▶ [Required work]: Every word of the listing must be returned. Retype it exactly.

▶ [Stored data]:
• • • • •

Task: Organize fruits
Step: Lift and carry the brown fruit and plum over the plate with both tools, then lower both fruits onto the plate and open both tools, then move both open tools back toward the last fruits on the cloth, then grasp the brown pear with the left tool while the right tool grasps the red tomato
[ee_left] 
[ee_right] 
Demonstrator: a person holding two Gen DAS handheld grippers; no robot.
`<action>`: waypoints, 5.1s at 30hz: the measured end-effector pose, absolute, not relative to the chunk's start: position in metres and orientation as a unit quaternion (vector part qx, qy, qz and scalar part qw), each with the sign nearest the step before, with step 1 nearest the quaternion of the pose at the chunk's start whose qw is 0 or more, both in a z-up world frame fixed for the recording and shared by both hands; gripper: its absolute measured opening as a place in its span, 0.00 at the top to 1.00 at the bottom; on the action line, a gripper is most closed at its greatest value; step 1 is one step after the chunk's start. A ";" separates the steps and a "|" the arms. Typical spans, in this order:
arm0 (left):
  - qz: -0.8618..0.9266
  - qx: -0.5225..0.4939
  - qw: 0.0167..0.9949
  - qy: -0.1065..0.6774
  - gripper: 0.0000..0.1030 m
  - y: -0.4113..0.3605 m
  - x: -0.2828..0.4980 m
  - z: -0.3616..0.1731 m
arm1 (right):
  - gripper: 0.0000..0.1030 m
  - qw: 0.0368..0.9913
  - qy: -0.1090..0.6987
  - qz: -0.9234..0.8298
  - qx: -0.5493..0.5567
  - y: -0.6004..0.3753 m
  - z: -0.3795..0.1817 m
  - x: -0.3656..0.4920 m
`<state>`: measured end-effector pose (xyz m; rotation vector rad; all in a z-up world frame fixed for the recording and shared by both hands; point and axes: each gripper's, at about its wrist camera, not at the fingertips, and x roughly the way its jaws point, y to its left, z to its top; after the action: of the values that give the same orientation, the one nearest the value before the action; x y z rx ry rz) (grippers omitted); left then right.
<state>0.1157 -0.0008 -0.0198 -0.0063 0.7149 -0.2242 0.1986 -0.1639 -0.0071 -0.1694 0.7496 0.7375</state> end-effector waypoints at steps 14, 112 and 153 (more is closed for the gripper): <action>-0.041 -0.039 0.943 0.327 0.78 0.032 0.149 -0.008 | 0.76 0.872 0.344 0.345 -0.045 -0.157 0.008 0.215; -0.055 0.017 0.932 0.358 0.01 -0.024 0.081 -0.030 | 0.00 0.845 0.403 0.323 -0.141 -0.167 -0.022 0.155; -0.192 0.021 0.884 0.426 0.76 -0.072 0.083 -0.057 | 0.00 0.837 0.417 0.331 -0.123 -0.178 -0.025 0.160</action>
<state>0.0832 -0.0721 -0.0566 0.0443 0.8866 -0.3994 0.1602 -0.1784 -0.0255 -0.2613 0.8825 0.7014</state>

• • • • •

▶ [Reply]:
Task: Organize fruits
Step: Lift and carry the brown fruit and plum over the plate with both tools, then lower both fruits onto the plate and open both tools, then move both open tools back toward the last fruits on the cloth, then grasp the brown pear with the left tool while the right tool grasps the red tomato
[ee_left] 
[ee_right] 
Demonstrator: a person holding two Gen DAS handheld grippers; no robot.
`<action>`: waypoints, 5.1s at 30hz: the measured end-effector pose, absolute, not relative to the chunk's start: position in metres and orientation as a unit quaternion (vector part qx, qy, qz and scalar part qw), each with the sign nearest the step before, with step 1 nearest the quaternion of the pose at the chunk's start whose qw is 0 or more, both in a z-up world frame fixed for the recording and shared by both hands; gripper: its absolute measured opening as a place in its span, 0.00 at the top to 1.00 at the bottom; on the action line, a gripper is most closed at its greatest value; step 1 is one step after the chunk's start. A ";" separates the steps and a "|" the arms. Typical spans, in this order:
arm0 (left):
  - qz: -0.8618..0.9266
  - qx: -0.5225..0.4939
  - qw: 0.0167..0.9949
  - qy: -0.1065..0.6774
  - gripper: 0.0000..0.1030 m
  - y: -0.4113..0.3605 m
  - x: -0.2828..0.4980 m
  - z: -0.3616..0.1731 m
arm1 (right):
  - gripper: 0.0000..0.1030 m
  - qw: 0.0368..0.9913
  - qy: -0.1090..0.6987
  - qz: -0.9234..0.8298
  - qx: -0.5493..0.5567
  - y: -0.6004..0.3753 m
  - z: -0.3795..0.1817 m
  - x: -0.3656..0.4920 m
`<state>`: measured end-effector pose (xyz m; rotation vector rad; all in a z-up world frame fixed for the recording and shared by both hands; point and axes: each gripper's, at about its wrist camera, not at the fingertips, and x roughly the way its jaws point, y to its left, z to its top; after the action: of the values that give the same orientation, the one nearest the value before the action; x y z rx ry rz) (grippers omitted); left then right.
<state>0.1157 -0.0008 -0.0198 -0.0063 0.7149 -0.2242 0.1986 -0.1639 -0.0071 -0.1694 0.7496 0.7375</state> end-effector waypoints at steps 14, 112 and 153 (more is closed for the gripper): <action>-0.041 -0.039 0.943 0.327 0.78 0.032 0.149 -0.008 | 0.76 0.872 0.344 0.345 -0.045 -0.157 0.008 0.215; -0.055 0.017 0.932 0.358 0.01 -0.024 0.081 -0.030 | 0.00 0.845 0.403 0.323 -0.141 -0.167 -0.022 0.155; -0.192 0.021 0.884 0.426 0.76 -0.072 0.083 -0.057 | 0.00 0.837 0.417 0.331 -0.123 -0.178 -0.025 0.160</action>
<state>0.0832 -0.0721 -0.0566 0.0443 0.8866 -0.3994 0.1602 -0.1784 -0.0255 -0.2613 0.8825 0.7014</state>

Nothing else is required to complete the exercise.